The Frugal Greenish Mama on March 12, 2013 at 10:40 AM said...

Starting young and being consistent is so very important.

AMBER EDWARDS on March 12, 2013 at 11:08 AM said...

i often feel frustrated because I'm known as the strict parent. but I'm not "strict"! I'm a concerned CHRISTIAN mom that wants to ensure my kids don't turn out to be idiots that just leach from society. I want responsible, respectful and faithful children. So I don't allow them to watch horrible movies, listen to bad and vulgar music and I don't allow disrespect for adults. I am strict with where they are allowed to go. I don't let them run around the neighborhood without supervision. I have to know where they are going, with whom, what they will be doing and when they will return. And I'm the "mean" and "Strict" mom because I have these boundaries. Sheesh. I think more moms need to come read this article so they won't think I'm such a nut case!

Sofia @ From PDX with Love on March 12, 2013 at 11:48 AM said...

Thanks for the tips. I think these should be taken into account by all parents and not only Christian parents.

Jenny K on March 12, 2013 at 12:38 PM said...

I'm not Christian, but I think most boundaries are universal.

Maegan L on March 12, 2013 at 12:58 PM said...

I think boundaries are necessary for all parents to set. And as a Christian parent, they probably should be different from the secular world, because as Christians, we should have different standards than the world. Great post.
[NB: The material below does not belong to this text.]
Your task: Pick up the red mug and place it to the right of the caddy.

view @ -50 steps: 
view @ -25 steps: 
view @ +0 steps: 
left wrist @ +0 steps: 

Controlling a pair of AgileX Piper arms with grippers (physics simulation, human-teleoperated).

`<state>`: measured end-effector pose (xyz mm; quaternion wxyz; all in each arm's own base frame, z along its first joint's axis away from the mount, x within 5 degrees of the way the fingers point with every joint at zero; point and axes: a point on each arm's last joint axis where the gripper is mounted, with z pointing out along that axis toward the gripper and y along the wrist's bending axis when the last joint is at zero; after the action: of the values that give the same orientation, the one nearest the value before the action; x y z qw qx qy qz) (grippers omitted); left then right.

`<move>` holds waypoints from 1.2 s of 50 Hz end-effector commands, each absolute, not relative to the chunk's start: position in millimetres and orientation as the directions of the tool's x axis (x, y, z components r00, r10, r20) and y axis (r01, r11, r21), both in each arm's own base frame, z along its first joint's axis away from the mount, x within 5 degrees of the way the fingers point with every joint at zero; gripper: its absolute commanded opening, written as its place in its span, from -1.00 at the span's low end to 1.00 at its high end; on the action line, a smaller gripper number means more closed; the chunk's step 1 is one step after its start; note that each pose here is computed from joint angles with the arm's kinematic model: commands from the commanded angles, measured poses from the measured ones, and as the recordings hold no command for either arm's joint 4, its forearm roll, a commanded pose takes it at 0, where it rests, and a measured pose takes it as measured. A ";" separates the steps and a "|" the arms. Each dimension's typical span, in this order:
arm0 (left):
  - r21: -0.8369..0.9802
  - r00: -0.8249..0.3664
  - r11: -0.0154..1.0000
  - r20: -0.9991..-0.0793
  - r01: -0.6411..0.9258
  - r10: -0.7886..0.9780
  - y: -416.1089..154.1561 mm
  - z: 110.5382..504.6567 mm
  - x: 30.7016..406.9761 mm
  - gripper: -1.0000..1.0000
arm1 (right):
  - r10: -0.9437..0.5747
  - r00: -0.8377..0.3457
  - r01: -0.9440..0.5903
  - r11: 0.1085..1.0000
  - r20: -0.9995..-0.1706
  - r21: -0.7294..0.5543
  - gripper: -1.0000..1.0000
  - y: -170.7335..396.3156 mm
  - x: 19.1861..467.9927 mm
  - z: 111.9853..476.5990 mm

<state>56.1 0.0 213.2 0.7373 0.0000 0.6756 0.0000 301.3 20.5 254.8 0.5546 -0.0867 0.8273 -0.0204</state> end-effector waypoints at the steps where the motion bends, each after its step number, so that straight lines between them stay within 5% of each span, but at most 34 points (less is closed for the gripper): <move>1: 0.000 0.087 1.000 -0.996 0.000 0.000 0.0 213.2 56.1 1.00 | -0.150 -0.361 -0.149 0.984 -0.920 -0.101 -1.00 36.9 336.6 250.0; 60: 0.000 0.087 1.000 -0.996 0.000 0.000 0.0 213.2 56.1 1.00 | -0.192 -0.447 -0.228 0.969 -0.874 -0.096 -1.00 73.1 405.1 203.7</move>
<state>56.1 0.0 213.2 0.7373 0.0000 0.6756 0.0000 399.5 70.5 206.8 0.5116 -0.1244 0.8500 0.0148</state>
3 Giggly Monsters on March 12, 2013 at 1:23 PM said...

I think it is very important for kids to know early on what is exceptected.

Mrs. Stephens on March 12, 2013 at 1:45 PM said...

I think setting boundaries are key for any parents. It shouldn't matter if you are christian or not. The type of boundaries you set is just based on your own lifestyle and preference.

Shannon on March 12, 2013 at 2:33 PM said...

I just told John today - you are in charge. He was going to give her half cooked food for lunch because she kept telling him it was done. I had to remind him that the food should finish cooking (nothing that would make her sick if undercooked, I promise) and that he was in charge. That's his biggest struggle. She is 2 and loves to test boundaries. I hear myself say quite often, you aren't the boss of me! Consistency has definitely been key.

Amy on March 12, 2013 at 2:54 PM said...

Thanks for the awesome tips! It's hard sometimes but if you stick to it things will sink in.